Karena di dalam hadits nabi telah diperintahkan : “Adakanlah! (jadikanlah!) dirimu itu beserta Alloh, jika engkau (belum bisa) menjadikan dirimu beserta Alloh, maka adakanlah (jadikanlah) beserta dengan orang-orang yang beserta Alloh, maka sesungguhnya, (orang itulah) yang menghubungkan engkau kepada Alloh (yaitu Rohaninya). (Hadits Riwayat Abu Daud).
Bagi dunia tashawuf, mursyid (pimpinan suatu thoriqoh) itu adalah orang yang sudah dekat dengan Alloh (beserta Alloh). Dengan demikian, bila kita masuk dalam suatu thoriqoh yang dipimpin oleh seorang mursyid, berarti sama halnya telah mengusahakan diri kita beserta dengan orang yang beserta Alloh.
Dengan berthoriqoh (berguru ke seorang yang mursyid), berarti juga akan mendapat syafaat dari mursyidnya.

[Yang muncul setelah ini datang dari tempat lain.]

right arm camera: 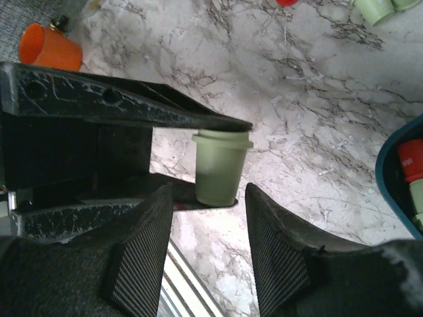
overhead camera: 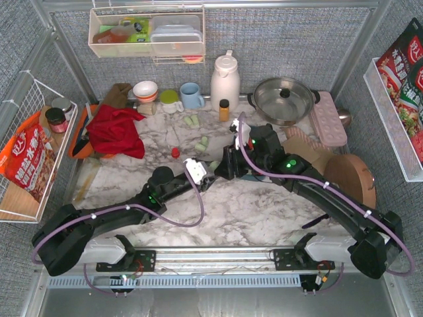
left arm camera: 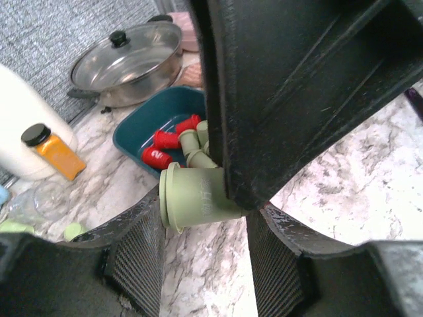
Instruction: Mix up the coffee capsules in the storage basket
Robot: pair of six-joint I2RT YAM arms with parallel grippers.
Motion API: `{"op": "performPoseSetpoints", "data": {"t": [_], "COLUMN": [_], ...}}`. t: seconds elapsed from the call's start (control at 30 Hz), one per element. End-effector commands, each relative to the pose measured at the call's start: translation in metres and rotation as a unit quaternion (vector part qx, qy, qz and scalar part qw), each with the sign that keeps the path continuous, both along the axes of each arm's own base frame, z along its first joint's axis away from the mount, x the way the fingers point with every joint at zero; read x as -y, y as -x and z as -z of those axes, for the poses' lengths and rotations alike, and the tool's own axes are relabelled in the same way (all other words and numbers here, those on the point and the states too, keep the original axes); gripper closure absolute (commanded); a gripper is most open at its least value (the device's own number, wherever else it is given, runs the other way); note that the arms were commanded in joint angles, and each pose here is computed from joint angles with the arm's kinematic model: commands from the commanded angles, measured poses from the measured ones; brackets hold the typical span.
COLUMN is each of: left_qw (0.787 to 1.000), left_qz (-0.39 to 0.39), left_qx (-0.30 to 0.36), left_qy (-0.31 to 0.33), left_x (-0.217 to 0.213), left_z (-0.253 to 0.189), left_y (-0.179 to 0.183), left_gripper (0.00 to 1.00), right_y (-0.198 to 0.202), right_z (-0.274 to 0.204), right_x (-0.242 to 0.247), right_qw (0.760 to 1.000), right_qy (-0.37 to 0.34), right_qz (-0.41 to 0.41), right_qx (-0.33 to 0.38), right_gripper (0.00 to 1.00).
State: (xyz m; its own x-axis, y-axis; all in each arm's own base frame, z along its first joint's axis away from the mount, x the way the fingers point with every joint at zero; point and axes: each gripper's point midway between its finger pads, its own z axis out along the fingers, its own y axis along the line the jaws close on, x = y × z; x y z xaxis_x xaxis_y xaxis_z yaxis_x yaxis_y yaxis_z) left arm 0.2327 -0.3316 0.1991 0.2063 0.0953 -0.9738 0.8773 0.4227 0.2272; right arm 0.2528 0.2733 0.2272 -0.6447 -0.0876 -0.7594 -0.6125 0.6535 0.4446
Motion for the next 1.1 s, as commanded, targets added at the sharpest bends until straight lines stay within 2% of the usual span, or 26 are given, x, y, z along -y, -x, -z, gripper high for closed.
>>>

Sebagaimana diterangkan dalam hadits nabi : “Dari Abu Sa’id, Rosululloh SAW bersabda, “Sesungguhnya sebagian dari umatku ada yang memberi syafaat kepada golongan besar dari manusia, sebagian dari mereka ada yang memberi syafaat kepada satu suku, sebagian dari mereka ada yang memberi syafaat kepada satu orang, sehingga mereka masuk surga semuanya.” (H.R. Tarmizi).
Apa yang diamalkan dalam Thoriqoh (contoh: tarekat Qadiriyah dilakukan setelah selesai sholat)
- Membaca istighfar 3 x setelah sholat fardhu. Jumlah ayat dan hadits tentang tobat telah sangat jelas.
- Membaca shalawat 3x setelah sholat fardhu. Keutamaan membaca shalawat sangat jelas.
- Membaca syahadat 165 kali setelah sholat fardhu. Keutamaan syahadat sangat jelas.
Seorang bertanya apakah ada dalil tentang angka 165, maka seorang pengikut tarekat, syahadat adalah hal yang diperintahkan, dan tidak ada yang melarang membaca dalam jumlah dan waktu tertentu. Hal ini malah didukung hadits dari 'Aisyah ra, di atas tentang keistiqomahan.
Dan Insya Allah dari sanadnya sendiri sudah merupakan penguatan dalilnya.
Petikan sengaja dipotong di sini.